--- DATA EXTRACT ---
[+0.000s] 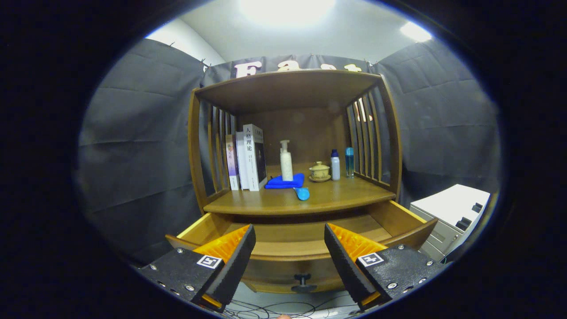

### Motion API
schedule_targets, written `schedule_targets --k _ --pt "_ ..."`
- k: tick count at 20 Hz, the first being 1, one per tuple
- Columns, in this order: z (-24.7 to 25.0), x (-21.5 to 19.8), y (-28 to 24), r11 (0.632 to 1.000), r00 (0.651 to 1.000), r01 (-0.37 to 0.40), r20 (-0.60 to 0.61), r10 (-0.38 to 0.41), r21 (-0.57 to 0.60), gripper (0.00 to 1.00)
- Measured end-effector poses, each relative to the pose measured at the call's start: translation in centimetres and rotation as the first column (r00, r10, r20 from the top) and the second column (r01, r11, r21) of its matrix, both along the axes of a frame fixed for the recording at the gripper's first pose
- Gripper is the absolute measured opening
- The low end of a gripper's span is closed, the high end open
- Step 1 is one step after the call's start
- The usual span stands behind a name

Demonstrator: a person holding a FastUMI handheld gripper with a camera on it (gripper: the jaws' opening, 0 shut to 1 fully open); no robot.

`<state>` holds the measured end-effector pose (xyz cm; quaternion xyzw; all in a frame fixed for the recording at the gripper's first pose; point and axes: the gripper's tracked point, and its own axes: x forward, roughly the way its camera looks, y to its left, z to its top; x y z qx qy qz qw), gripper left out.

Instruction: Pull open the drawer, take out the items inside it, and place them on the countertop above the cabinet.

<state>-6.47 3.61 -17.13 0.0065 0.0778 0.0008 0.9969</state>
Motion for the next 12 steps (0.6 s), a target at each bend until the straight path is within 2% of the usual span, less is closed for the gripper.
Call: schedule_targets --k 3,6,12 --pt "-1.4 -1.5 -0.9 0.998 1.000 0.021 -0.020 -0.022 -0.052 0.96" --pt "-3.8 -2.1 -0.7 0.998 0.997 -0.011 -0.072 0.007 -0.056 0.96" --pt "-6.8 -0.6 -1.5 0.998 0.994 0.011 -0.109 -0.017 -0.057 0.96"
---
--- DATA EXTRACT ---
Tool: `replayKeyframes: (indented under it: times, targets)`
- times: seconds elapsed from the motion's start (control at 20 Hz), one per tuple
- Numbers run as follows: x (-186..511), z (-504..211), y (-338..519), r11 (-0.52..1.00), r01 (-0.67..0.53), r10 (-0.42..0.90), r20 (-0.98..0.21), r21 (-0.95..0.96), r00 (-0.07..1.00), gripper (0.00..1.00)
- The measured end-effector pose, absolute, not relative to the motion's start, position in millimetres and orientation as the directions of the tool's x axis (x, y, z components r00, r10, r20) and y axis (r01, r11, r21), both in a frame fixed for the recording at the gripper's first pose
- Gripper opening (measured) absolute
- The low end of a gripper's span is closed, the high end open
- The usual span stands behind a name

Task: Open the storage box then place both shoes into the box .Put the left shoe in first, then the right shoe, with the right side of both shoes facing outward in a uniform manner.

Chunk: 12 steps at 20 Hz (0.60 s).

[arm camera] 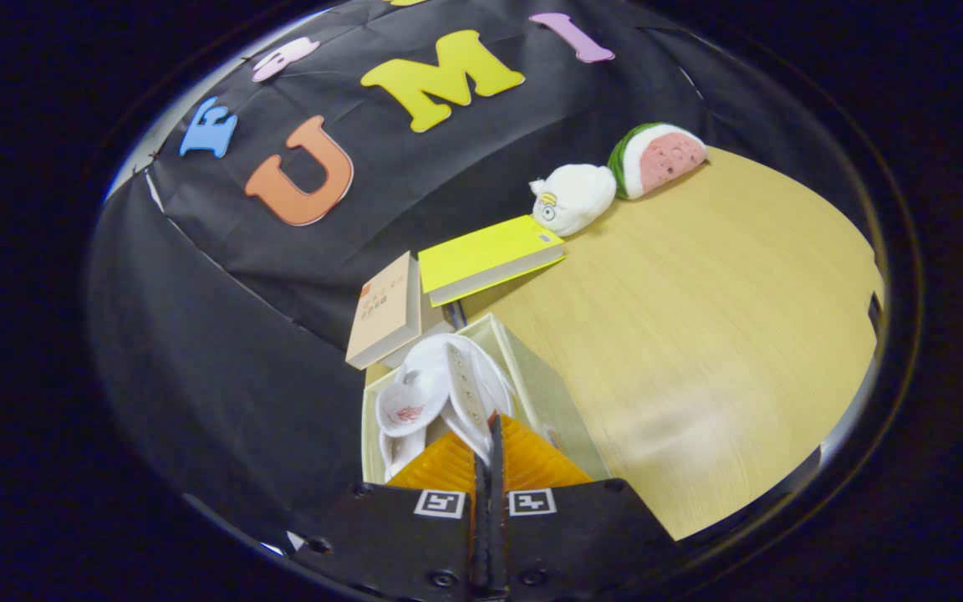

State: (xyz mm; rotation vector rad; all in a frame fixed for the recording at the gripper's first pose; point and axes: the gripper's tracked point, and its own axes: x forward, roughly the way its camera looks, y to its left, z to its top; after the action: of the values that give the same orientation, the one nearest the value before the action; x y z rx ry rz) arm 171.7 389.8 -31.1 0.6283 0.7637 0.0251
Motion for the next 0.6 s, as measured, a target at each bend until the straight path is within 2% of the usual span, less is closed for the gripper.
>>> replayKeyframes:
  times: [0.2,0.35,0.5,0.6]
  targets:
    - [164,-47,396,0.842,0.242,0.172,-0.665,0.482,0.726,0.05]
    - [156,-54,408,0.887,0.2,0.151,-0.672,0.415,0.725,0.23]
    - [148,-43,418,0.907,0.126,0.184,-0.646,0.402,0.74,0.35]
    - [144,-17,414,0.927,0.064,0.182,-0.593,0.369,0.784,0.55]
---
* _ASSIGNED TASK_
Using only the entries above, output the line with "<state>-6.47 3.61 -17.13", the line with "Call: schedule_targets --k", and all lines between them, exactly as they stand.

* _ANSWER BOX_
<state>-6.47 3.61 -17.13 0.0065 0.0778 0.0008 0.9969</state>
Motion for the next 12 steps (0.6 s), a target at each bend until the straight path is within 2% of the usual span, less is closed for the gripper.
Call: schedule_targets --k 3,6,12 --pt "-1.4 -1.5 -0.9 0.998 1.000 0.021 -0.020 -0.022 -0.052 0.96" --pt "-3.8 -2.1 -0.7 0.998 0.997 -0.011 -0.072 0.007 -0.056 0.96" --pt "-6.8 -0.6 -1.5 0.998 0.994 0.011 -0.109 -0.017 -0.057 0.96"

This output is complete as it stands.